=== Section Start ===

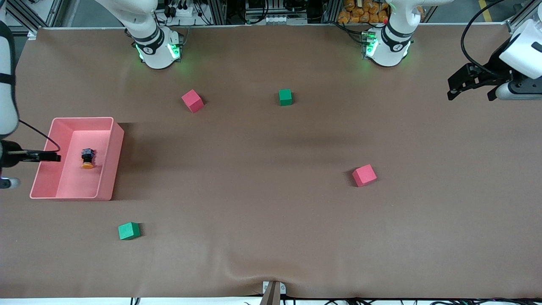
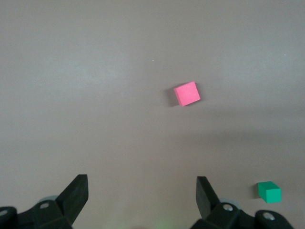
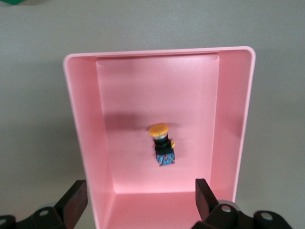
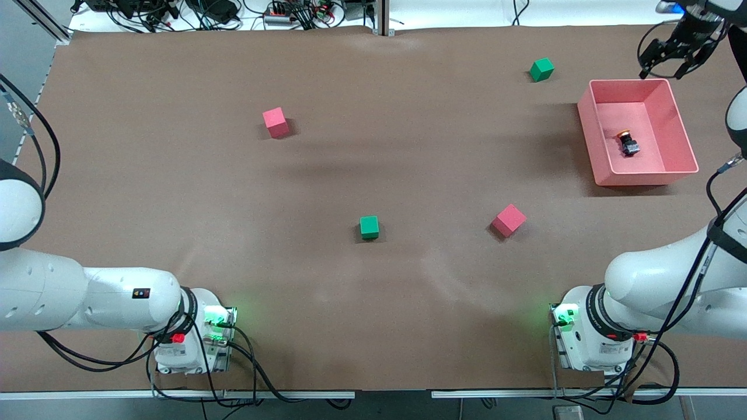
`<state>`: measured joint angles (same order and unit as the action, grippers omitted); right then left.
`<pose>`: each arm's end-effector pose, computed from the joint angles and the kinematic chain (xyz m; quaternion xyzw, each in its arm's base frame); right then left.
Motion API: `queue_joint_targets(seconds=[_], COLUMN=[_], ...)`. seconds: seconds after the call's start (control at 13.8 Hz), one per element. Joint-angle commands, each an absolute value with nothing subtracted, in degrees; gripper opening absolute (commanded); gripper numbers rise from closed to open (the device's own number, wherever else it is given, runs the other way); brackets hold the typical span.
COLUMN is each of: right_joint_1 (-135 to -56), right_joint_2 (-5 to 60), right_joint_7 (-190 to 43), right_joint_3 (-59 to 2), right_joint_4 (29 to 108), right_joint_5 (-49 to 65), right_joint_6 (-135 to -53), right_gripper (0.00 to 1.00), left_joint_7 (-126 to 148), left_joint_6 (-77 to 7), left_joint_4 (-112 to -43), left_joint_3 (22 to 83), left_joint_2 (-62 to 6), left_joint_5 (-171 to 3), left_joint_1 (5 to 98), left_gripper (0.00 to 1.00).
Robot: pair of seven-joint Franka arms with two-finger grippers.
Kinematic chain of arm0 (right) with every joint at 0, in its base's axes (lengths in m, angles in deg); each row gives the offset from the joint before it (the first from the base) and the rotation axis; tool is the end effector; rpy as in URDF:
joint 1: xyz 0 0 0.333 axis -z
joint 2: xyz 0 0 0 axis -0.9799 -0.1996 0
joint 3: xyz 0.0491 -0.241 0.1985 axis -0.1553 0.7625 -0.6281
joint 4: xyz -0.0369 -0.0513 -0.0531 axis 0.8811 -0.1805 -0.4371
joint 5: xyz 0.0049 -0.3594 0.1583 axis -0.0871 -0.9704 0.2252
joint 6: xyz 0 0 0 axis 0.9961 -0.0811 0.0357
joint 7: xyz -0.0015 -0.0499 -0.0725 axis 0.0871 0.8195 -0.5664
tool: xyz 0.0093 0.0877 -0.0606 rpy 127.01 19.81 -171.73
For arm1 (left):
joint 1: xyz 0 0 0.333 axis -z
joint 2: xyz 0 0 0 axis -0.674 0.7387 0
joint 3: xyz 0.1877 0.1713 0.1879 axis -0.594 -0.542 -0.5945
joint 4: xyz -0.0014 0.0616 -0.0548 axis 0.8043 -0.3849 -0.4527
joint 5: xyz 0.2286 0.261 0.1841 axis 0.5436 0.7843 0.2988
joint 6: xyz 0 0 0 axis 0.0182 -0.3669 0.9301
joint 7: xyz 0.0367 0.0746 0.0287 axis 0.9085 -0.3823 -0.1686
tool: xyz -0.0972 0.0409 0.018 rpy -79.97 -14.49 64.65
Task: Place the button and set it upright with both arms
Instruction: 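Lower the right gripper into the tray and close on the button, then lift the yellow button out of the pink tray with the right gripper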
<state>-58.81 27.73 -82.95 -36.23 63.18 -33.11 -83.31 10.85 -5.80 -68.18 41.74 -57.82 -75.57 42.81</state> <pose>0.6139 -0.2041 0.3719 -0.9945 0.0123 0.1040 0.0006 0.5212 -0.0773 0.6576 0.9998 -0.0151 0.0116 0.0048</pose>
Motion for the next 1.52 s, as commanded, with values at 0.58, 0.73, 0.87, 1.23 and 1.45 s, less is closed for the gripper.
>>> queue_joint_targets(seconds=[0.58, 0.73, 0.87, 1.23, 1.45], right_joint_1=[-53.96, -53.53, -53.52, -53.26, -53.09], right_joint_2=[25.79, 24.38, 23.85, 21.13, 20.33], right_joint_7=[-93.86, -93.96, -93.96, -93.96, -93.96], right_joint_3=[-37.34, -37.34, -37.34, -37.34, -37.43], right_joint_4=[81.47, 81.65, 82.61, 83.06, 83.06], right_joint_5=[-31.83, -31.75, -31.48, -31.31, -31.31], right_joint_6=[-109.88, -110.33, -112.87, -115.61, -116.05], right_gripper=[1.00, 1.00, 1.00, 1.00, 0.93], left_joint_7=[10.52, 10.52, 10.52, 10.35, 10.35], left_joint_6=[-5.27, -5.36, -6.23, -6.50, -6.41], left_joint_4=[-66.63, -66.45, -66.45, -66.54, -66.45], left_joint_3=[42.44, 42.18, 41.91, 41.65, 41.56], left_joint_2=[-56.78, -56.69, -56.69, -57.13, -57.22], left_joint_5=[-75.59, -75.32, -75.24, -74.97, -74.97], left_joint_1=[41.85, 41.76, 41.67, 38.77, 38.25], left_gripper=[1.00, 1.00, 1.00, 1.00, 1.00])
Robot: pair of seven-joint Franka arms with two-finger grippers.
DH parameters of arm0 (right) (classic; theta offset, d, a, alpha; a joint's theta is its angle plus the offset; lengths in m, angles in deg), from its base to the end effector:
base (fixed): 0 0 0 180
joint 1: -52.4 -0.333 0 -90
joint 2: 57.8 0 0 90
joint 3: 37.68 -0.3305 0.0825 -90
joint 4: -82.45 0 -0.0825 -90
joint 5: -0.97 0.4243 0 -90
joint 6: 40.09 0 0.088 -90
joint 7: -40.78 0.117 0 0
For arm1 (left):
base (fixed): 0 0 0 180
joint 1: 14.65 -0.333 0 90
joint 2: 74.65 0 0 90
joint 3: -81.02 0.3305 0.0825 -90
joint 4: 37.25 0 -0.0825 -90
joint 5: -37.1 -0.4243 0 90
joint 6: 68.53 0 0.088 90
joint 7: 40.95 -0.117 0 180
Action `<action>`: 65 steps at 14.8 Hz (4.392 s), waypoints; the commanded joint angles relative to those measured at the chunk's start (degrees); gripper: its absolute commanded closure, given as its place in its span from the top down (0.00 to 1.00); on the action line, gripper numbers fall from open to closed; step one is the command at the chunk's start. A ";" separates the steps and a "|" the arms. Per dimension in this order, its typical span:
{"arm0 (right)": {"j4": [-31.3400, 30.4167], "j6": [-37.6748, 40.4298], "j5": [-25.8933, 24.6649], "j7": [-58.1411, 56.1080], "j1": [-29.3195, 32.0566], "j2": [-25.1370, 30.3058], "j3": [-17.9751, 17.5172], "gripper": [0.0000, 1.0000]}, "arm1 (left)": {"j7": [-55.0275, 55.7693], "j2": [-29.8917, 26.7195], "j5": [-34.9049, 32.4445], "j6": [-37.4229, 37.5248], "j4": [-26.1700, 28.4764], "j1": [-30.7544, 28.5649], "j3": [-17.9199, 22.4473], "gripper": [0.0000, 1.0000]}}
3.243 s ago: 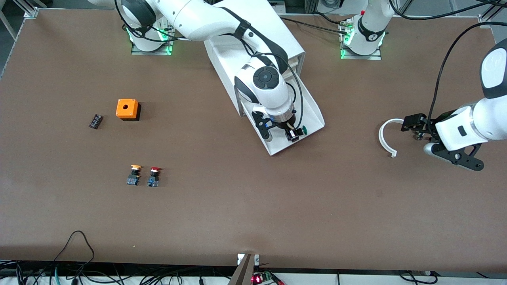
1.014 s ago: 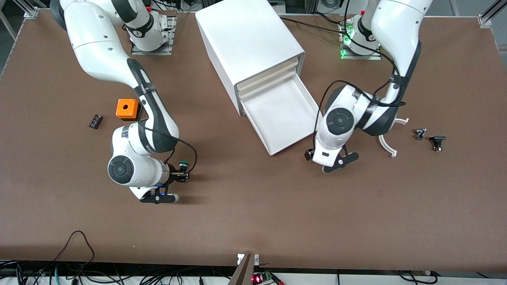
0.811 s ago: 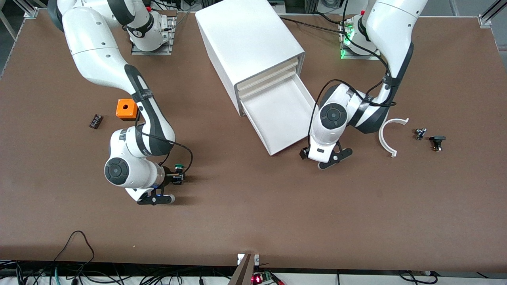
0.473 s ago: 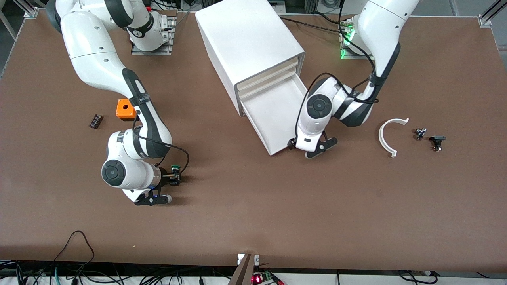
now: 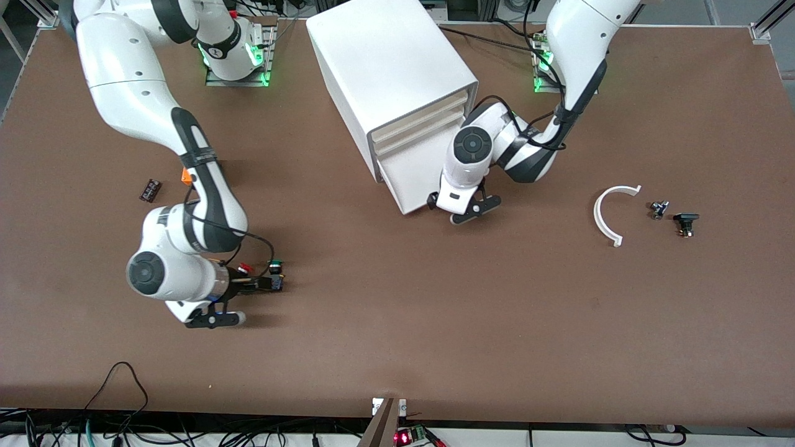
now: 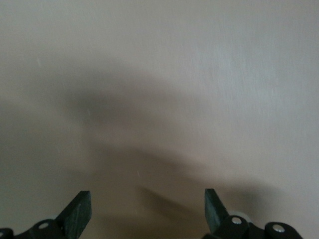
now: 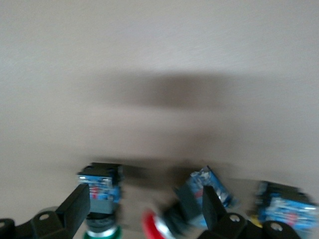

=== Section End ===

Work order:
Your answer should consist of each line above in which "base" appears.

Response to this task:
`<pose>`: each arm's end-effector pose, computed from the joint angles and the kinematic chain (xyz m; quaternion xyzw, each in its arm's base frame); right then left.
Kinematic chain of arm0 (right) with every joint at 0, in its base's axes (lengths in m, angles in deg); each row gives the offset from the joint before it (the first from the base) and the rotation axis; tool is the end effector; rpy as in URDF:
DH parameters of arm0 (right) (classic; theta offset, d, a, alpha; a joint's theta is its angle plus the offset; lengths in m, angles in deg), from its base to the end effector:
base (fixed): 0 0 0 180
base (fixed): 0 0 0 180

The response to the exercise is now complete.